Comparison of the deduced amino acid sequences of pepper, tomato, and Arabidopsis PTOX. Amino acids identical in all sequences are boxed in black and shown in uppercase in the consensus line (where Cys are boxed). Residues identical in two sequences but substituted by an equivalent amino acid in the third are boxed in gray and shown in lowercase in the consensus line. The transit peptide, two hydrophobic domains, and two putative iron-binding sites (ExxH) are underlined. The arrowhead shows the likely cleavage site of the transit peptide.

Figure 4

Genomic organization of PTOX from tomato and Arabidopsis. A, Schematic representation of cDNAs and genomic fragments from PTOX. Upper and lower lines represent transcripts, whereas intermediate lines represent genomic structures. Exons are indicated by boxes, introns by lines. Numbers indicate the length in base pairs of exons (below) and introns (above). Transcription start site (ATG) and stop codon (TAA) are indicated. Putative processing site of the targeting sequence is indicated with a black arrowhead.

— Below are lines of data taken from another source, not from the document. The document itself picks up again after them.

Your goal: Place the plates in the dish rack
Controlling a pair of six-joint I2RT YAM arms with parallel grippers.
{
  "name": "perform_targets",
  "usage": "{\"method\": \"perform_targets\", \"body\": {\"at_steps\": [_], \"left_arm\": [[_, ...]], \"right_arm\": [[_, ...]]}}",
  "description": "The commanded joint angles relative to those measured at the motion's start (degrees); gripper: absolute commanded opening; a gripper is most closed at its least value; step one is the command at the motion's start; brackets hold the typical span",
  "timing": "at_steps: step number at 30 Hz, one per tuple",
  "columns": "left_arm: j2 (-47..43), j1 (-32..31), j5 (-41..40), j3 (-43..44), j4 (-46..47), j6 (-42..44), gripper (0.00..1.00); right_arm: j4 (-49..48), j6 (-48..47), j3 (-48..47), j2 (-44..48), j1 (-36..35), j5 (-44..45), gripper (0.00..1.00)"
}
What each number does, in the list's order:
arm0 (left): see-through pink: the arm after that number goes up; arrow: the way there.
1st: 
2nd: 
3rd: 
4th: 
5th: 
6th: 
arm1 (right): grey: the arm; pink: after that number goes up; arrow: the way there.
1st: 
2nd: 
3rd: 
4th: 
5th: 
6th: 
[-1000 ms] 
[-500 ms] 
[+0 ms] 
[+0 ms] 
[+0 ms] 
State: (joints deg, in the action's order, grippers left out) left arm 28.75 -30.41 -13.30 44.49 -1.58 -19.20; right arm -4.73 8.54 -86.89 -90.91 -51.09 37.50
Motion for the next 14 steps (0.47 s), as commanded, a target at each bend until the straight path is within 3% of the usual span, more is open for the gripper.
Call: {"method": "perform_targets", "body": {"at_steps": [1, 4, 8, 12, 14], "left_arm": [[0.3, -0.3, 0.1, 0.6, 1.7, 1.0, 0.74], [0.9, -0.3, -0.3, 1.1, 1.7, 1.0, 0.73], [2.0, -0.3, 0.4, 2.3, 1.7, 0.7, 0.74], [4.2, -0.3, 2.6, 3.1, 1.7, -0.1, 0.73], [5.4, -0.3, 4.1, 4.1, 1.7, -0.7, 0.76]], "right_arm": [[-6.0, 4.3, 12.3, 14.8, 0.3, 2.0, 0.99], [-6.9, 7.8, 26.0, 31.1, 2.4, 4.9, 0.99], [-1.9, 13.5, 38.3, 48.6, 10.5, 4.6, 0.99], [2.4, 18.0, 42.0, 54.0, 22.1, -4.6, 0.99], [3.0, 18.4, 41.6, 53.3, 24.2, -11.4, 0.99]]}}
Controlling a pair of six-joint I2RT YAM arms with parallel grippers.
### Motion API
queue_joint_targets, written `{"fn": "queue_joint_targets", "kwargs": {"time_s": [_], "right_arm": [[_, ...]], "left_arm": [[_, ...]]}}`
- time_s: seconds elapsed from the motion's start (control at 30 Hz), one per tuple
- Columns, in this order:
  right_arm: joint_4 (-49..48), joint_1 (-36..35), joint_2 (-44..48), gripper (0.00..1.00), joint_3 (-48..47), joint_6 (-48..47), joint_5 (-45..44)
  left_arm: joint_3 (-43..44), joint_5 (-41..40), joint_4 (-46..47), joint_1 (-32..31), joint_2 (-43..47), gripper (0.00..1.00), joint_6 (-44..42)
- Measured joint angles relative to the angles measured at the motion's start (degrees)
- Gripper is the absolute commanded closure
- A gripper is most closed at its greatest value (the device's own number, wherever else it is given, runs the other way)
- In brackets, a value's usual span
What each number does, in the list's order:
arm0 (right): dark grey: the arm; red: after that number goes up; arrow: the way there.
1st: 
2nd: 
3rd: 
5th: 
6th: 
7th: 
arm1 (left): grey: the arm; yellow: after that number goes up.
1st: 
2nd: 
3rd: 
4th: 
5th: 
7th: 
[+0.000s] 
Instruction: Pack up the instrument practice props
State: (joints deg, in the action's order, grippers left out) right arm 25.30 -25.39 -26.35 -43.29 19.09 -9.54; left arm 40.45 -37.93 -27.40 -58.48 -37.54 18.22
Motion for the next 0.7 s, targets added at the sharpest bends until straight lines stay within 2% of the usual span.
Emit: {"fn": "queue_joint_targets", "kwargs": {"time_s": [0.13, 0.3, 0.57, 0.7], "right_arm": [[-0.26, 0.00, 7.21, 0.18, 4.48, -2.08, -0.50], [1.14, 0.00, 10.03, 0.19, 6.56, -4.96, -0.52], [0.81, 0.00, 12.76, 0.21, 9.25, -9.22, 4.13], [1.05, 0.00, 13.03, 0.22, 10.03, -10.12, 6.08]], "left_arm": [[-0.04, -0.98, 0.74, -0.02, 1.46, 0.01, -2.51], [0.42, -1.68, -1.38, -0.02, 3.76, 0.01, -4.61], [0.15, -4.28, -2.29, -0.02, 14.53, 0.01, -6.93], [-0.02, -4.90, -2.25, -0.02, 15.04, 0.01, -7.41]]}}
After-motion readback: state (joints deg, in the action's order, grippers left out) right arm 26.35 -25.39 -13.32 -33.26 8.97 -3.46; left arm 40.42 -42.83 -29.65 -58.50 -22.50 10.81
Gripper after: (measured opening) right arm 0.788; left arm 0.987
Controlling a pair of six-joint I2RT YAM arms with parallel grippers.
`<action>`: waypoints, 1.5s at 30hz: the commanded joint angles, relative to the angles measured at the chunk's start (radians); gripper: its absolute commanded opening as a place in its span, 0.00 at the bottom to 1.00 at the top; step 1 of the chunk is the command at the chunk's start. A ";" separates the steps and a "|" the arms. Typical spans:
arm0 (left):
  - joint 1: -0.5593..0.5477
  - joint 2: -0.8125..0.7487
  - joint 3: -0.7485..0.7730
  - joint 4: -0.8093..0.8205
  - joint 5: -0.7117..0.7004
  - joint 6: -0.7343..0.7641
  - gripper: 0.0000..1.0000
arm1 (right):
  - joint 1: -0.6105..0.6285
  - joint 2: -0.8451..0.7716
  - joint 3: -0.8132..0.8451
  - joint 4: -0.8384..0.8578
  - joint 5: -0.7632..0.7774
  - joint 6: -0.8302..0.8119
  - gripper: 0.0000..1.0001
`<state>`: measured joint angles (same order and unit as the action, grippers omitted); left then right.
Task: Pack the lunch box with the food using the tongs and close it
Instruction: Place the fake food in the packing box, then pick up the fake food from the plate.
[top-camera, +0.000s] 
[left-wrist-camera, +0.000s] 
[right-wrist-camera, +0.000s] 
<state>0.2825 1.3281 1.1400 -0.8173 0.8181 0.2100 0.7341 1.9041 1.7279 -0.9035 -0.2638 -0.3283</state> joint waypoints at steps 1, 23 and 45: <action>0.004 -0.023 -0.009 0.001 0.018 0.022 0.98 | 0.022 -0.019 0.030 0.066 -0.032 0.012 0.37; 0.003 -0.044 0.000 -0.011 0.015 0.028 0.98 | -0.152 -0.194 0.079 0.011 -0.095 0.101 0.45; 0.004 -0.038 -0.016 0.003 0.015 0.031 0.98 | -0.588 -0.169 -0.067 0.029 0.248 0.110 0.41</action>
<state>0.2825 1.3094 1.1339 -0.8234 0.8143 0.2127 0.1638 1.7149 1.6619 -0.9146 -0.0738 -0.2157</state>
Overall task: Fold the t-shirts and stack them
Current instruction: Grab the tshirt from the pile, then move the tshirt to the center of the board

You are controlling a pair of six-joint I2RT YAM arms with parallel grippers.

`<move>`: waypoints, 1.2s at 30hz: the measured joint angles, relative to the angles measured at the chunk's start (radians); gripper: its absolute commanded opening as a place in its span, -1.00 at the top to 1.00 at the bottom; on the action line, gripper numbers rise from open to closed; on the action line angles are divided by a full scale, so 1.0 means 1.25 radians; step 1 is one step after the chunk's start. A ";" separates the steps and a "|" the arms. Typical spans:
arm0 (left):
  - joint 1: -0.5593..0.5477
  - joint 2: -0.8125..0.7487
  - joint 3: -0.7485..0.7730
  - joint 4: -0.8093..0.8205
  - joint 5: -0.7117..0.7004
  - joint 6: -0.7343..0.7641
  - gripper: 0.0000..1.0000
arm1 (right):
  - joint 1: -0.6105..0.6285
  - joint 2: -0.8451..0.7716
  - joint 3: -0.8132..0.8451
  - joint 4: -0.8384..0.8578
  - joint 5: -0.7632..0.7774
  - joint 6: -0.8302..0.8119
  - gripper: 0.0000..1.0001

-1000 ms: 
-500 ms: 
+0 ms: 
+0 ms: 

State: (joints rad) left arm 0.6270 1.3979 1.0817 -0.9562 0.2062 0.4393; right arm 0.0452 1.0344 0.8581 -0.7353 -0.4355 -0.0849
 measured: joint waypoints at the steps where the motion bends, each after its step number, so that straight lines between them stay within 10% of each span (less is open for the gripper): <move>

Cleavage sites for restriction enzymes used in B are shown for the tomato gene. B, Southern-blot analysis of tomato PTOX. Tomato DNA was digested with the indicated restriction endonucleases and hybridized with the radiolabeled tomato full-length cDNA probe. Size markers (kilobase pairs) are indicated on the right.

Figure 5

Expression of PTOX, PDS, and ZDS genes during pepper (top) and tomato (bottom) fruit development. mRNA levels were determined by RT-PCR amplification of total cellular RNA. Equal amounts of total RNA were used in each reaction. The PCR products were separated by 1.5% (v/v) agarose gel electrophoresis and visualized by ethidium bromide staining. Amplification of globin mRNA (added to the RT reaction mix) was used as a control for the RT-PCR reaction (see also “Materials and Methods”). IG, Immature green; eMG, early mature green (adult size); MG, mature green; Br, breaker; IR, intermediate red (4 d after breaker); RR, red ripe (14 d after breaker).

Figure 6

Identification of the tomato ghost gene. a, Partial sequence of the PTOX cDNA showing a T insertion (boxed) in ghost plants when compared to wild-type and deduced amino acid sequences. The amino acid sequence created by the mutation is shown in italics. b, Cosegregation of the ghost recessive phenotype and the mutation in the PTOX genomic sequence from a heterozygous F₁ plant to the F₂ generation. Homozygous F₂ wild-type plants were discriminated from heterozygous plants in the F₃ generation.